WHAT THE TASK ASKS
Count lines, not occurrences: report how many lines in the records hold the string "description", and nothing else.

PROVIDED RECORDS

⁂

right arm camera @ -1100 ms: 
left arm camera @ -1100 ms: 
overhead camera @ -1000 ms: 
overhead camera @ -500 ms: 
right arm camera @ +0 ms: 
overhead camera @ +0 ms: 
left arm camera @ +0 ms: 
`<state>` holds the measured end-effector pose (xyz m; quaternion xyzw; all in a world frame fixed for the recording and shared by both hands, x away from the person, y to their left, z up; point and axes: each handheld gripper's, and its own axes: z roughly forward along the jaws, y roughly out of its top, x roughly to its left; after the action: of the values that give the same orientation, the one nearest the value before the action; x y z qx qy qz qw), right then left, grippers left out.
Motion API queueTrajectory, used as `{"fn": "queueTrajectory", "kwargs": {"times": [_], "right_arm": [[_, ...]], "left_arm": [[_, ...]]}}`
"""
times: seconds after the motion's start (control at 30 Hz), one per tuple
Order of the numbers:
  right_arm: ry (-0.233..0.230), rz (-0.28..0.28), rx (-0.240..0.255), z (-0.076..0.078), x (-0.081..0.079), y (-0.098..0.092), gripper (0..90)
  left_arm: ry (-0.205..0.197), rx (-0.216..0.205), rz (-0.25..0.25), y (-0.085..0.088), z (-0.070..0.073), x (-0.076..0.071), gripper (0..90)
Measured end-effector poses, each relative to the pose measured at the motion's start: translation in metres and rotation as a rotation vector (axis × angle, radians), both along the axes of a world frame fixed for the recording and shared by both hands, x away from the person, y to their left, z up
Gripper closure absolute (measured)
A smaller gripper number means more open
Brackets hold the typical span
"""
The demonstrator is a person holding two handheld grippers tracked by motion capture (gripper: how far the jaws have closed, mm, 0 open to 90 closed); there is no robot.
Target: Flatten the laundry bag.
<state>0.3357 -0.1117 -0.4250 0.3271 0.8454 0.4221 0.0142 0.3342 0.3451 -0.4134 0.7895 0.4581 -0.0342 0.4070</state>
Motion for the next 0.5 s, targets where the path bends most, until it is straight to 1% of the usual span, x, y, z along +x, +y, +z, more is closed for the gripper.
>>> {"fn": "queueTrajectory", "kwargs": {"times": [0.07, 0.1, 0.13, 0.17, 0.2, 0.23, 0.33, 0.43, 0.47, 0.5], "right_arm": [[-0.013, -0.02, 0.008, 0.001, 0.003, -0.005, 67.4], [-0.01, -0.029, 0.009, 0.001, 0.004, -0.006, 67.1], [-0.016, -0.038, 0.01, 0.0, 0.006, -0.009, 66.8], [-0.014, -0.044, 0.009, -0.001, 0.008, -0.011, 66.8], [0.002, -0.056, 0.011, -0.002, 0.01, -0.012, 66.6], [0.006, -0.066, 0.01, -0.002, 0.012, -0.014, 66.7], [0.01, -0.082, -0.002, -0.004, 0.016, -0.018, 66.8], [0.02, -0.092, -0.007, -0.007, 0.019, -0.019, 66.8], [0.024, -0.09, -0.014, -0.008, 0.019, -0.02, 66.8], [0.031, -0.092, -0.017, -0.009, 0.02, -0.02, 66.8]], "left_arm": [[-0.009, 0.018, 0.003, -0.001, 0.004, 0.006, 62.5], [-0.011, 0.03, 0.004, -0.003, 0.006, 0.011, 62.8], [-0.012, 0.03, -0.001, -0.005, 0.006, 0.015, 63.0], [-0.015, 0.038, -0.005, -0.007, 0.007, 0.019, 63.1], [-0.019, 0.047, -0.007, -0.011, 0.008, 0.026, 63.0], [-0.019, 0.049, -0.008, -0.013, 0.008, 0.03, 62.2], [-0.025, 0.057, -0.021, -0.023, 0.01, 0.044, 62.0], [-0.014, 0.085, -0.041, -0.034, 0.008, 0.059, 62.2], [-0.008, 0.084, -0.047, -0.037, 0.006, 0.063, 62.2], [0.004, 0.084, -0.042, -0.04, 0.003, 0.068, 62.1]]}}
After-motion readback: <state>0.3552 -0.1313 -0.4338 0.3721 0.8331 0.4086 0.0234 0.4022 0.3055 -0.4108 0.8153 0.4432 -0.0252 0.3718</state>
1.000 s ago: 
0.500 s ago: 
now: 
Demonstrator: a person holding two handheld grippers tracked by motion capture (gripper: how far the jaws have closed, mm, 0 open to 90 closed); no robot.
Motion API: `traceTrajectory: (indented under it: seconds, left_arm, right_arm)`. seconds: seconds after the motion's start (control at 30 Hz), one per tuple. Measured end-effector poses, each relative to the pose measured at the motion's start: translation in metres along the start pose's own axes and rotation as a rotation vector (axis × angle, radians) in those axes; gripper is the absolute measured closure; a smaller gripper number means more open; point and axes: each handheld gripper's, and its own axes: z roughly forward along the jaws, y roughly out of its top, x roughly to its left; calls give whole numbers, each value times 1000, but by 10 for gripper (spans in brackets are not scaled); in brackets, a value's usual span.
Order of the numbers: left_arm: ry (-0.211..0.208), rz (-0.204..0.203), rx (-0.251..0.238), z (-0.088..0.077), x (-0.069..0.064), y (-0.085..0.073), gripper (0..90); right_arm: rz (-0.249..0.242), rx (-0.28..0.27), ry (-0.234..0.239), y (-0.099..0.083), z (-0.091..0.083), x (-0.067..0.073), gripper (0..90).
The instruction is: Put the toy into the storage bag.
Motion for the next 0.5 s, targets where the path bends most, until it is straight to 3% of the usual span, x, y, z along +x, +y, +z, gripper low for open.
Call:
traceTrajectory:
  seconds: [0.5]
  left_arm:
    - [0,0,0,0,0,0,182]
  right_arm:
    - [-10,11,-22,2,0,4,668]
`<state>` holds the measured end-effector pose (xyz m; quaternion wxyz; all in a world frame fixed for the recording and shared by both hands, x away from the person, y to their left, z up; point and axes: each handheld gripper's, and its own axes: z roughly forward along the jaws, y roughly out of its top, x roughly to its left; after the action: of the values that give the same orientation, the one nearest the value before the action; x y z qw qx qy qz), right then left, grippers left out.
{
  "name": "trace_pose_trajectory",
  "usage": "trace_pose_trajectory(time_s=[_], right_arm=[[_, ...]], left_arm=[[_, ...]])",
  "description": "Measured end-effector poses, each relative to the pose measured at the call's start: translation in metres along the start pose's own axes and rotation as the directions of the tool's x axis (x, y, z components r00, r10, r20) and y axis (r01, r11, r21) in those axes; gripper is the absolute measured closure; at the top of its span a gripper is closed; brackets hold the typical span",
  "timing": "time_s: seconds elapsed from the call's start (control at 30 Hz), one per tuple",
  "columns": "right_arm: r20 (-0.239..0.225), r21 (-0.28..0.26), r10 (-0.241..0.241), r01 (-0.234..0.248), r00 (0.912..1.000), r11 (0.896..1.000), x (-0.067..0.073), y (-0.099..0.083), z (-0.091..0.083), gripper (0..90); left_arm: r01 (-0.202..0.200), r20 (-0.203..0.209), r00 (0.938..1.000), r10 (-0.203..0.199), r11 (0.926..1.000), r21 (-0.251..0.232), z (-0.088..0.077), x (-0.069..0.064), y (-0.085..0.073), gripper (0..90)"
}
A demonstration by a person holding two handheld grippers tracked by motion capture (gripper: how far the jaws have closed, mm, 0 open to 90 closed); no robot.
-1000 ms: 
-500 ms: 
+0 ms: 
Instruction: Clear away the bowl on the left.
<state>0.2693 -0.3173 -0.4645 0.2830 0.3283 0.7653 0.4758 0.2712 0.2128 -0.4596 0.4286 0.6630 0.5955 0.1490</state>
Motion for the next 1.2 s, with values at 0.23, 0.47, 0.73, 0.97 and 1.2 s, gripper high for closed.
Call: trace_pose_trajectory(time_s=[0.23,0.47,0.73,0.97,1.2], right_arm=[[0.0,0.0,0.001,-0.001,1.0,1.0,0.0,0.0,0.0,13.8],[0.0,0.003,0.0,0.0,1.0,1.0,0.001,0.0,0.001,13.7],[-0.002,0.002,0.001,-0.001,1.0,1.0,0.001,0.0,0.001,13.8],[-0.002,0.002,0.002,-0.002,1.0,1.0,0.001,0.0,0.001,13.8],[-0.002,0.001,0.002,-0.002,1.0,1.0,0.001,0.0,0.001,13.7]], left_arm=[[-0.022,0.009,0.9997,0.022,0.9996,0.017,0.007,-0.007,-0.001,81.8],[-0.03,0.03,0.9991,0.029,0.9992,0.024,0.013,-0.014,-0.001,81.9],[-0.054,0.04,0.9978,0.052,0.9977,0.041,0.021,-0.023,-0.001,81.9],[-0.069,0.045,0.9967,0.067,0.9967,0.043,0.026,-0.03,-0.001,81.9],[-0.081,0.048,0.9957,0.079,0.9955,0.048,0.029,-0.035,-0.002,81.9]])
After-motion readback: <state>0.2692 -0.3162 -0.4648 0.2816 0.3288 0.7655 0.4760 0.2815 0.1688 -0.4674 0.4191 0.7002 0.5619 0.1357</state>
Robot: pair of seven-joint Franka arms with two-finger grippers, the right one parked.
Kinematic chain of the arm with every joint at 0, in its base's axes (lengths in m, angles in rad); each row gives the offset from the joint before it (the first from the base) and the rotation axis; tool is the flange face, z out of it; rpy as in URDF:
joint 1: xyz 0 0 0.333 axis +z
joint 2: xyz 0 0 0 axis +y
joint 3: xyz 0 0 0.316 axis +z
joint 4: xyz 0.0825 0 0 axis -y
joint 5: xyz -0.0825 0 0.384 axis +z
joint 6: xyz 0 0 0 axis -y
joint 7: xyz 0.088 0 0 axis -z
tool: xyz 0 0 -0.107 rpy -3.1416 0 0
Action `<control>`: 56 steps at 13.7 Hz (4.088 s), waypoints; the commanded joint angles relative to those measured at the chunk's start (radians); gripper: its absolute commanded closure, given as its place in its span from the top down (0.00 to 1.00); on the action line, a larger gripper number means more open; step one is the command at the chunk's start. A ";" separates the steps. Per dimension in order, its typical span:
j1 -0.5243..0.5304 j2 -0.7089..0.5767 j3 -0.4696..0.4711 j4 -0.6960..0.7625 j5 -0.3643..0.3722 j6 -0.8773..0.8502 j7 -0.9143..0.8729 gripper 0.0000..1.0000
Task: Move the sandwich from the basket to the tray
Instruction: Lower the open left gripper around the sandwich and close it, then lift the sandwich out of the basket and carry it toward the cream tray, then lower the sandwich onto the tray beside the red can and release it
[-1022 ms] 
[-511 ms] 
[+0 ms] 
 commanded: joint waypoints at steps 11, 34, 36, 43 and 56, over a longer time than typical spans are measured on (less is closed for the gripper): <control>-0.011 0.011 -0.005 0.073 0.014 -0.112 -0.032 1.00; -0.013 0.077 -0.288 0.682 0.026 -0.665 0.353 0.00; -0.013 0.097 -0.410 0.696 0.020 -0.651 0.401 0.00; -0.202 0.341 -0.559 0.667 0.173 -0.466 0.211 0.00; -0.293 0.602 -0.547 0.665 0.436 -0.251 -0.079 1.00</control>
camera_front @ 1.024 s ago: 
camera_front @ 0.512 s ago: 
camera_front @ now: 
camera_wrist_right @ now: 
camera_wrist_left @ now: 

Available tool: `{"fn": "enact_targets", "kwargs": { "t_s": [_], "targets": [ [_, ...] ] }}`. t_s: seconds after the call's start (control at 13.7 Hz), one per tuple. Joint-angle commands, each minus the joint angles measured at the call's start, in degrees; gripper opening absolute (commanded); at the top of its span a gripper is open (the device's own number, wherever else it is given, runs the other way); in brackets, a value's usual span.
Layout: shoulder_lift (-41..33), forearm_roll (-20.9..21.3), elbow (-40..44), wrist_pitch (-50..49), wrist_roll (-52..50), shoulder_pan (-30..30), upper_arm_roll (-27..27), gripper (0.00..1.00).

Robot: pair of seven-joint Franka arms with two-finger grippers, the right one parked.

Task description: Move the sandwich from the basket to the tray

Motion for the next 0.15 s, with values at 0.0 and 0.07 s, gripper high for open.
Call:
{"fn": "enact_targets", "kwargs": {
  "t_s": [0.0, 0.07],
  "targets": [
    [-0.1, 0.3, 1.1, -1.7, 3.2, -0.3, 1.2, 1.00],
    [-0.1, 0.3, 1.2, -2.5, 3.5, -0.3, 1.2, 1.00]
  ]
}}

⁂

EXERCISE ANSWER
2